_Input for this task_:
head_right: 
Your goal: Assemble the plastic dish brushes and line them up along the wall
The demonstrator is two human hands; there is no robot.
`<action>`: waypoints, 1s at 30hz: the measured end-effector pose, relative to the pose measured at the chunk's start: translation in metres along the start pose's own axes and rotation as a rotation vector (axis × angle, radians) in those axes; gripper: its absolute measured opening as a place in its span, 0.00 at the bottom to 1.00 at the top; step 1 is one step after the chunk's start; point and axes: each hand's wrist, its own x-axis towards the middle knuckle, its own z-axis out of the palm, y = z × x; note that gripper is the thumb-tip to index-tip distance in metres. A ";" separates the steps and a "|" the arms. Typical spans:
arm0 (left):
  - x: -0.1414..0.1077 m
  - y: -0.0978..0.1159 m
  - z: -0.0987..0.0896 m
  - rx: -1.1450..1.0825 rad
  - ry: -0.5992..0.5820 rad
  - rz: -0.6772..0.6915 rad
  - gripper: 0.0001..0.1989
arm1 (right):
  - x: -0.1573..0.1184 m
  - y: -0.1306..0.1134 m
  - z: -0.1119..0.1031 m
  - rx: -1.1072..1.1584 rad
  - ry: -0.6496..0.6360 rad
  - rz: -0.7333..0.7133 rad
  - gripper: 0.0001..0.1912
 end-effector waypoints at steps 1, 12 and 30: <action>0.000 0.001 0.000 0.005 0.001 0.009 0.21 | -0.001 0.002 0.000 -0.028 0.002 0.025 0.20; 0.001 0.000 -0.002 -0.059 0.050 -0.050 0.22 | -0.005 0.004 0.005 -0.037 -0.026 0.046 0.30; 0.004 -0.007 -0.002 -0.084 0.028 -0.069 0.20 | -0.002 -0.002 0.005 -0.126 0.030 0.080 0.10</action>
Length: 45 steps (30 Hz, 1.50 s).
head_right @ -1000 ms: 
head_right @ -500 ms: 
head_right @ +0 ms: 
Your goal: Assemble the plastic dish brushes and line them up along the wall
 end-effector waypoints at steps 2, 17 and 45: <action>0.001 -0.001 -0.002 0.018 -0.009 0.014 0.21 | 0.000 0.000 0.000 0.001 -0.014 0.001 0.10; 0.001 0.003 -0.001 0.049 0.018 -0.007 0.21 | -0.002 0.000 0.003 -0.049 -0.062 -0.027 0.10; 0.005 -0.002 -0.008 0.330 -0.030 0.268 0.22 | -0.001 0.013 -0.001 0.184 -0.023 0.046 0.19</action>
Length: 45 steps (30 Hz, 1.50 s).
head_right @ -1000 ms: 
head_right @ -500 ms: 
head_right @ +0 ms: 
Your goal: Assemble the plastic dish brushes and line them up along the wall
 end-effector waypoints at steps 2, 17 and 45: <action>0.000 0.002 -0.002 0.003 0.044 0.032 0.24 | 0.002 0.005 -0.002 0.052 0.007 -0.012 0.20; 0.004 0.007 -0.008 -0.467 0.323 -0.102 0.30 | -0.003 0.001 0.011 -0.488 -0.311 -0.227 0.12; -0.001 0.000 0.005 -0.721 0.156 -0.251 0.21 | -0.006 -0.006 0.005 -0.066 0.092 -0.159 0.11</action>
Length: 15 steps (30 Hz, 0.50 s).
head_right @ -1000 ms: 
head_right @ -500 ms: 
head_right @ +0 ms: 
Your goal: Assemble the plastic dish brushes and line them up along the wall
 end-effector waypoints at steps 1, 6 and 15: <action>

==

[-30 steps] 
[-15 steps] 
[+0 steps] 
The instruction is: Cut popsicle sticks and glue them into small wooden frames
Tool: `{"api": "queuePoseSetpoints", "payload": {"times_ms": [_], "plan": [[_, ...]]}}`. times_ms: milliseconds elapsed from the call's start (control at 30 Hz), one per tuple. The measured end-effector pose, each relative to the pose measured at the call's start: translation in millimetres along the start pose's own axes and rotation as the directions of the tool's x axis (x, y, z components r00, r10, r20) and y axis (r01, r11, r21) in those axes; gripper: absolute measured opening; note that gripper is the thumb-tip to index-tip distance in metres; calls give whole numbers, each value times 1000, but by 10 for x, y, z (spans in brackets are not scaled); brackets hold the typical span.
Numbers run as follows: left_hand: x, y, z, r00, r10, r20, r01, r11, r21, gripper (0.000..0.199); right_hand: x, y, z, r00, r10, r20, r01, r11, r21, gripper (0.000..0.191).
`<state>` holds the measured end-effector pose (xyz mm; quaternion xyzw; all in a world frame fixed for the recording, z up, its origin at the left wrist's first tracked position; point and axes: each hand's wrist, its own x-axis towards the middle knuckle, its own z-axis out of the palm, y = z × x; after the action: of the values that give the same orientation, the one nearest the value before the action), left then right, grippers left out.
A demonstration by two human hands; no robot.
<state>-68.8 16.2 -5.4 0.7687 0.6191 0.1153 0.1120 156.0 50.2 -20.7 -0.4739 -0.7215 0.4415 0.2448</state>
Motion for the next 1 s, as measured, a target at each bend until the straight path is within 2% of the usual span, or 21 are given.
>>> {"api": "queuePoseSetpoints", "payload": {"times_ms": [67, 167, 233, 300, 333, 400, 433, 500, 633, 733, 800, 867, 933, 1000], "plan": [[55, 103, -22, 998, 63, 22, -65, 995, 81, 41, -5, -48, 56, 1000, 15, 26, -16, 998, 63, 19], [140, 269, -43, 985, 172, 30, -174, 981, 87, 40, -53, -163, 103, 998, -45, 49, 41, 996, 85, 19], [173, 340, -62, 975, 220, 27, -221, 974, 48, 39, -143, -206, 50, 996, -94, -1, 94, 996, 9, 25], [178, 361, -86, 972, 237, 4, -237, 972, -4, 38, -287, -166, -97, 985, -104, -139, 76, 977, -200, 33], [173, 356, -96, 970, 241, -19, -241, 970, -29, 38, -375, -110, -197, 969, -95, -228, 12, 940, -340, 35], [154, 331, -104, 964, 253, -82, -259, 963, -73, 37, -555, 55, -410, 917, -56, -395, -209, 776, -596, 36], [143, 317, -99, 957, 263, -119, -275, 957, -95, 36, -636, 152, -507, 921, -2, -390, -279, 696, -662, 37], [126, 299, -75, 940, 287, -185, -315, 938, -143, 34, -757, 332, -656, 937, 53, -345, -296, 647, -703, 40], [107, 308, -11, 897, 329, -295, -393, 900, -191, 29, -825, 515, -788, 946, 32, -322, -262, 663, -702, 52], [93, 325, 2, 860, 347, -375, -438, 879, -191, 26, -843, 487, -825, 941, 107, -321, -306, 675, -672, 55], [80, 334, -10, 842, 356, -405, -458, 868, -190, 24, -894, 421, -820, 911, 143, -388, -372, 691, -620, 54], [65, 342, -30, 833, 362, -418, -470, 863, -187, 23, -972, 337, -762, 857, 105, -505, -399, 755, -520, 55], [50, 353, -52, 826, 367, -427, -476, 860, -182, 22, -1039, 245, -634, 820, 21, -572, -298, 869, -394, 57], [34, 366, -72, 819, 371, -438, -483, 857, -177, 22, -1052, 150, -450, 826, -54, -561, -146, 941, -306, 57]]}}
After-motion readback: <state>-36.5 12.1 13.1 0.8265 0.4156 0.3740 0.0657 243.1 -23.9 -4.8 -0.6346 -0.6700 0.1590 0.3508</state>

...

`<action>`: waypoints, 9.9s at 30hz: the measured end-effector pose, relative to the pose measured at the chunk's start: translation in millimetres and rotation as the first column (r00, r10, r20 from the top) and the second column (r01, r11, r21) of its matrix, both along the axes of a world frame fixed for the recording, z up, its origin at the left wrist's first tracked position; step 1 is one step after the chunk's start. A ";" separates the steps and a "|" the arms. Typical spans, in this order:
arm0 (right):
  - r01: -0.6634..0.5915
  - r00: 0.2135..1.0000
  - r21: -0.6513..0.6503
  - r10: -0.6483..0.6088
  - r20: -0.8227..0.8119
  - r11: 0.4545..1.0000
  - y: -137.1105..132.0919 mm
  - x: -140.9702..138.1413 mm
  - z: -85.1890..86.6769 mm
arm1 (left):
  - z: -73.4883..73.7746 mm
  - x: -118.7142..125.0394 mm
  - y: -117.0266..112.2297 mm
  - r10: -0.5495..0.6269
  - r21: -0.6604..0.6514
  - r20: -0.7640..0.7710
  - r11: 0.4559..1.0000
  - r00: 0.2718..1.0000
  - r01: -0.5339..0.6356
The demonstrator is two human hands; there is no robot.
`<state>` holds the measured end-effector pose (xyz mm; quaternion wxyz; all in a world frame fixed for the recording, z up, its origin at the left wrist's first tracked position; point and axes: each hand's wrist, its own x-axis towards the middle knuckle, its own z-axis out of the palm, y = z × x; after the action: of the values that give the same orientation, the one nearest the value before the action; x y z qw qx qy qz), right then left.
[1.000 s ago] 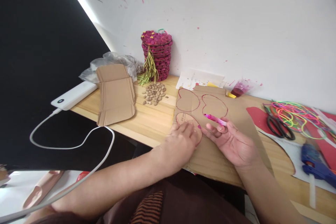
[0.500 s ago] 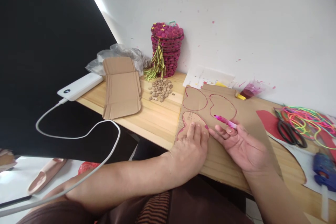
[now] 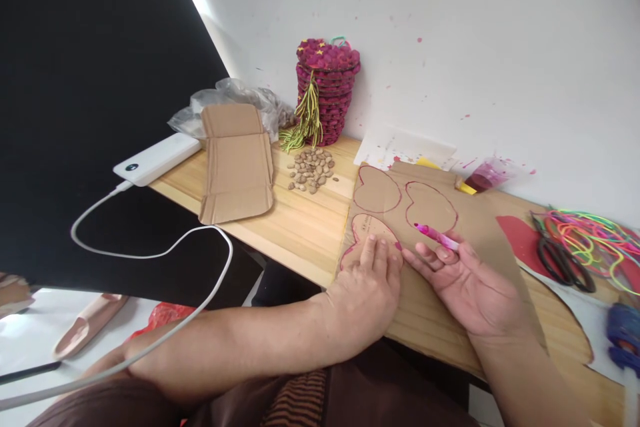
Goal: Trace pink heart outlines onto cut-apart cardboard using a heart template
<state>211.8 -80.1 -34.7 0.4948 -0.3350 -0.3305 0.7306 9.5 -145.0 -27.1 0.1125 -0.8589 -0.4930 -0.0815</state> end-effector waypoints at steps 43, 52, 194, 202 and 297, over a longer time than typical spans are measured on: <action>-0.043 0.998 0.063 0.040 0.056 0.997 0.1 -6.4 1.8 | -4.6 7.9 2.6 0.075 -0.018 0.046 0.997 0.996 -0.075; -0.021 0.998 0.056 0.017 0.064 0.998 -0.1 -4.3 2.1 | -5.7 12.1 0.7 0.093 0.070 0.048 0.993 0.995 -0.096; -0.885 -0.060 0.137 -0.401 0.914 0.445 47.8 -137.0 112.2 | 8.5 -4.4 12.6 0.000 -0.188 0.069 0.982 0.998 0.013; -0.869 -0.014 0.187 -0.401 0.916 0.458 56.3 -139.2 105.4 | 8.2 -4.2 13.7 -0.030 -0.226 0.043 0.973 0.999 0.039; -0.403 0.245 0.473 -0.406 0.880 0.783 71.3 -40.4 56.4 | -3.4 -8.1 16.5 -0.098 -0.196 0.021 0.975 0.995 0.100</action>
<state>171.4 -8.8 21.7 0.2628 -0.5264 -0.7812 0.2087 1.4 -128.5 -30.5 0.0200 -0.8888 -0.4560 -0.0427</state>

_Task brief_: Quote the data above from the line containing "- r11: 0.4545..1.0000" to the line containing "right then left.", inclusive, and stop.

_Response area_:
  - r11: 0.4545..1.0000
  - y: -137.1105..132.0919 mm
  - x: -140.9702..138.1413 mm
  - z: -85.1890..86.6769 mm
arm1 (left):
  - z: -73.4883..73.7746 mm
  - x: -118.7142..125.0394 mm
  - y: -117.0266..112.2297 mm
  - r10: -0.5495..0.6269
  - r21: -0.6604..0.6514
  - r20: -0.7640..0.7710
  - r11: 0.4559..1.0000
  - r00: 0.2718..1.0000
  - r01: -0.5339..0.6356
The demonstrator is two human hands; there is no robot.
`<state>` holds the measured end-effector pose (xyz mm; quaternion wxyz; all in a world frame fixed for the recording, z up, its origin at the left wrist's first tracked position; point and axes: each hand's wrist, its own x-axis towards the middle knuckle, its own z-axis out of the palm, y = z × x; after the action: of the values that give the same orientation, the one nearest the value before the action; x y z qw qx qy qz), right then left.

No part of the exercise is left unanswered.